TRY IT:
Copy the records below exactly, starting at the line that contains "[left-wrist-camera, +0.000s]" and ending at the line that contains "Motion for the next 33"; leave out any pictures.

RECORDS FOR THIS EXERCISE section start

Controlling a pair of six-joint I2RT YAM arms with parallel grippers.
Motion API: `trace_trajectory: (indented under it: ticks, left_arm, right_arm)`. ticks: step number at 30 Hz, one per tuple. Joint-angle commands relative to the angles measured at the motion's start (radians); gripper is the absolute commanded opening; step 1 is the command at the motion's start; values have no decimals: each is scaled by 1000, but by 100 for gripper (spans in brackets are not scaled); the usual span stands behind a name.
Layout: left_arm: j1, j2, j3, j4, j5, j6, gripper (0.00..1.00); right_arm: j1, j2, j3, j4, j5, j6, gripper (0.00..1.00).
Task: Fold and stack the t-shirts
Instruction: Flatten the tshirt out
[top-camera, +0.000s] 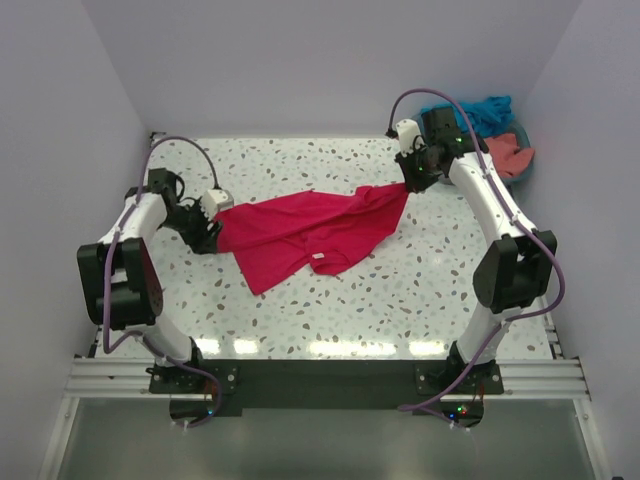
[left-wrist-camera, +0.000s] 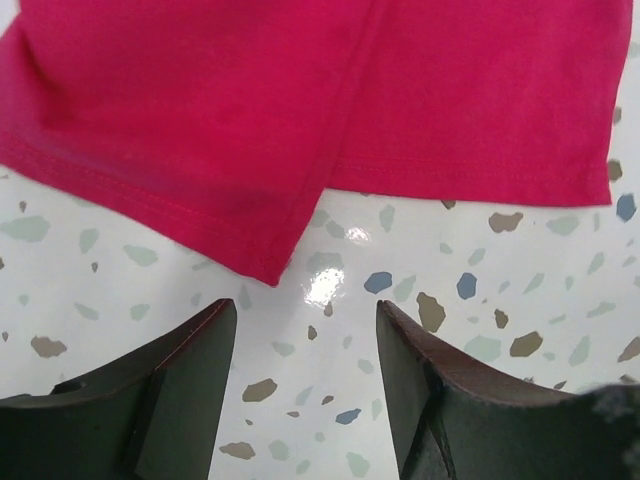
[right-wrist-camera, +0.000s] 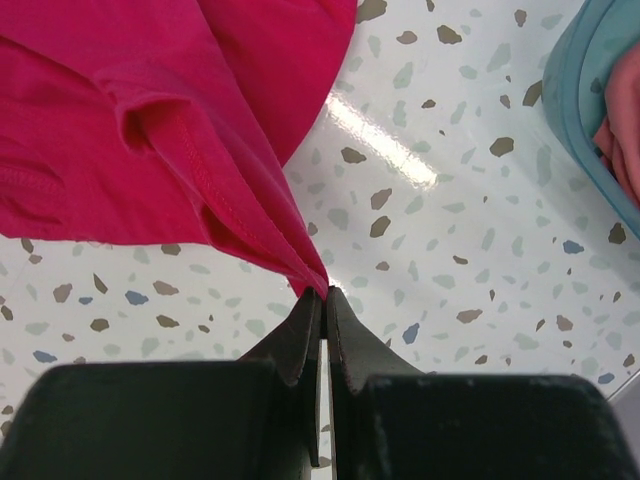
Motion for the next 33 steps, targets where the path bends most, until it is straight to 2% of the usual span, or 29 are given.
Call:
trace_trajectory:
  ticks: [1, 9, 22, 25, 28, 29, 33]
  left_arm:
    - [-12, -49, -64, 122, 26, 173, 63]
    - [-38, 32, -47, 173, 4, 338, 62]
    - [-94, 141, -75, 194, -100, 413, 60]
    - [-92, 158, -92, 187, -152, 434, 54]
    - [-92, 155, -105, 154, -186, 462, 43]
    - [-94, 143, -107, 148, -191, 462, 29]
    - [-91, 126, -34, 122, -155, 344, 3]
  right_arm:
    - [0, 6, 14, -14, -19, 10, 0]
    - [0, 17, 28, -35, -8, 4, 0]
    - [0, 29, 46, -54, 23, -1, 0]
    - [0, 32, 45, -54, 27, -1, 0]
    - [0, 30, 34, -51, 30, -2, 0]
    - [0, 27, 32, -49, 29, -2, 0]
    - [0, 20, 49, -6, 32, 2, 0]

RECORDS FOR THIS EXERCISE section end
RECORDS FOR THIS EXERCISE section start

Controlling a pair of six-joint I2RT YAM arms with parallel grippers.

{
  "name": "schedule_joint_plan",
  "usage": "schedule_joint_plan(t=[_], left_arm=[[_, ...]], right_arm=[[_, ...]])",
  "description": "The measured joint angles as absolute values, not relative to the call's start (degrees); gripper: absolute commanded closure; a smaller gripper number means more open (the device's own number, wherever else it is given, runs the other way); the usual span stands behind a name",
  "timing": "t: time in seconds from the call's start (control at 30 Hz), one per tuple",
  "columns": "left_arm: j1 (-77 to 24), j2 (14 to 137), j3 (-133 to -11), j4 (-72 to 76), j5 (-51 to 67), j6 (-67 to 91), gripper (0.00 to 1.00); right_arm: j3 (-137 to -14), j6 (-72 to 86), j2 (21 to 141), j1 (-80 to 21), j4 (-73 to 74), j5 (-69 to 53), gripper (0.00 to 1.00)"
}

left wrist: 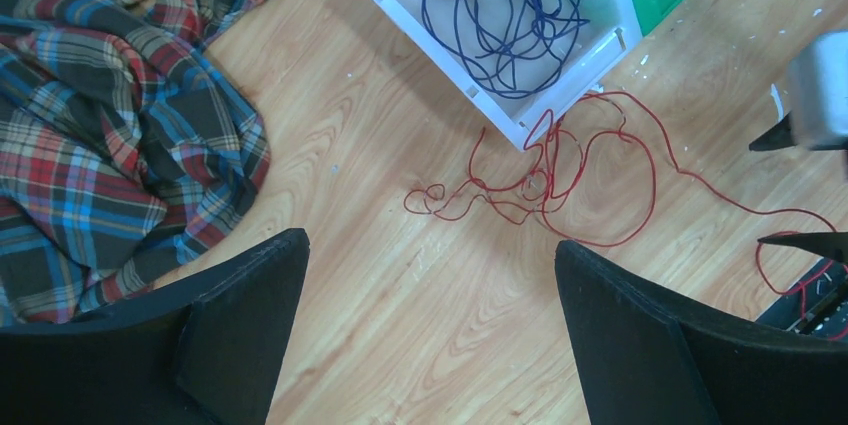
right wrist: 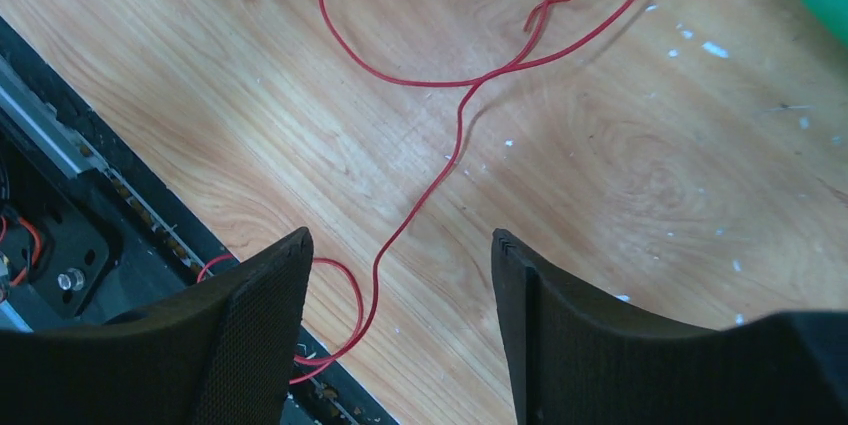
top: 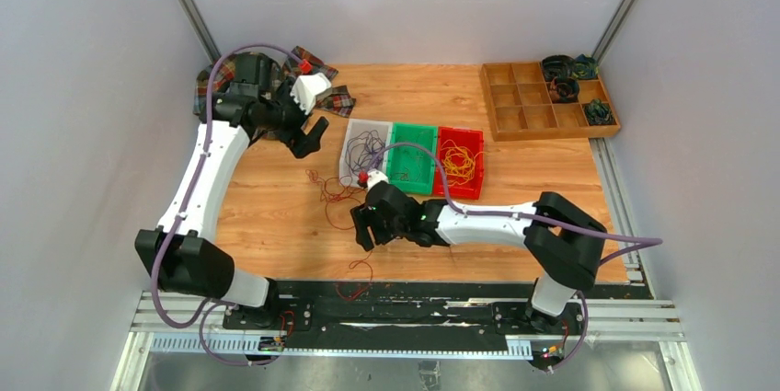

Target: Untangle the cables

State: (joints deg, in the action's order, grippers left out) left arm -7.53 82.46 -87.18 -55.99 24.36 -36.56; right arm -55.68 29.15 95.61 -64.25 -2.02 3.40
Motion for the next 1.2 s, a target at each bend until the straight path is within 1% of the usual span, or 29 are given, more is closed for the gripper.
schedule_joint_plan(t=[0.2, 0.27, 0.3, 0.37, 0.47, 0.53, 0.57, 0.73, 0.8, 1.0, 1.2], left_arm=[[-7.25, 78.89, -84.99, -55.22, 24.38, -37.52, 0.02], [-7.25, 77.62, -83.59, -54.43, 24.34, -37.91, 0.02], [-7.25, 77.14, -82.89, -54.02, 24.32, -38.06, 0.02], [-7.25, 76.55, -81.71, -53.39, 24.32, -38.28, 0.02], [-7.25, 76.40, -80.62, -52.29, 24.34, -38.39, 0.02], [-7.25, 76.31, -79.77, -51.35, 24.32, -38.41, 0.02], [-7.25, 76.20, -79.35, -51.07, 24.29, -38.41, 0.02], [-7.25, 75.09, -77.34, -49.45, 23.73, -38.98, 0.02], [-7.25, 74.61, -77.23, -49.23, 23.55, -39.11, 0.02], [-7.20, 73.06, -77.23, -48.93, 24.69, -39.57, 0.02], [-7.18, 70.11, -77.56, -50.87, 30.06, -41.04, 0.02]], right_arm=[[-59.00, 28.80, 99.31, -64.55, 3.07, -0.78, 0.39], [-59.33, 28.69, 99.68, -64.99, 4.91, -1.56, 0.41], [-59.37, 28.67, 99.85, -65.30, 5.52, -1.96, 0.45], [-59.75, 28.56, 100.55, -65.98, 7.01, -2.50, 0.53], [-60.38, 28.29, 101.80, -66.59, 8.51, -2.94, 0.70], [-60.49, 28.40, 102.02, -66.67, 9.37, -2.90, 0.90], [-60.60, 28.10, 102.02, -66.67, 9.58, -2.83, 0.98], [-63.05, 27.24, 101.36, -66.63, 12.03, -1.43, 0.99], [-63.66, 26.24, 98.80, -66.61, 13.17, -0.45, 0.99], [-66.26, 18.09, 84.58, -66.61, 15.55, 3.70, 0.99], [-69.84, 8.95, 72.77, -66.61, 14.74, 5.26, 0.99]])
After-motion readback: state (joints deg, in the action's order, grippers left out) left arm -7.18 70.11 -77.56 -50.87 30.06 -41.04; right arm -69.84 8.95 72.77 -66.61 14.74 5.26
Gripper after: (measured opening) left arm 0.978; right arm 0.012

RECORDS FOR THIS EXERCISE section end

WRITTEN ANSWER:
[left-wrist-camera, +0.000s] 
[right-wrist-camera, +0.000s] 
Motion for the next 33 steps, targets where the path bends most, until it is straight to 2% of the usual span, or 29 are given.

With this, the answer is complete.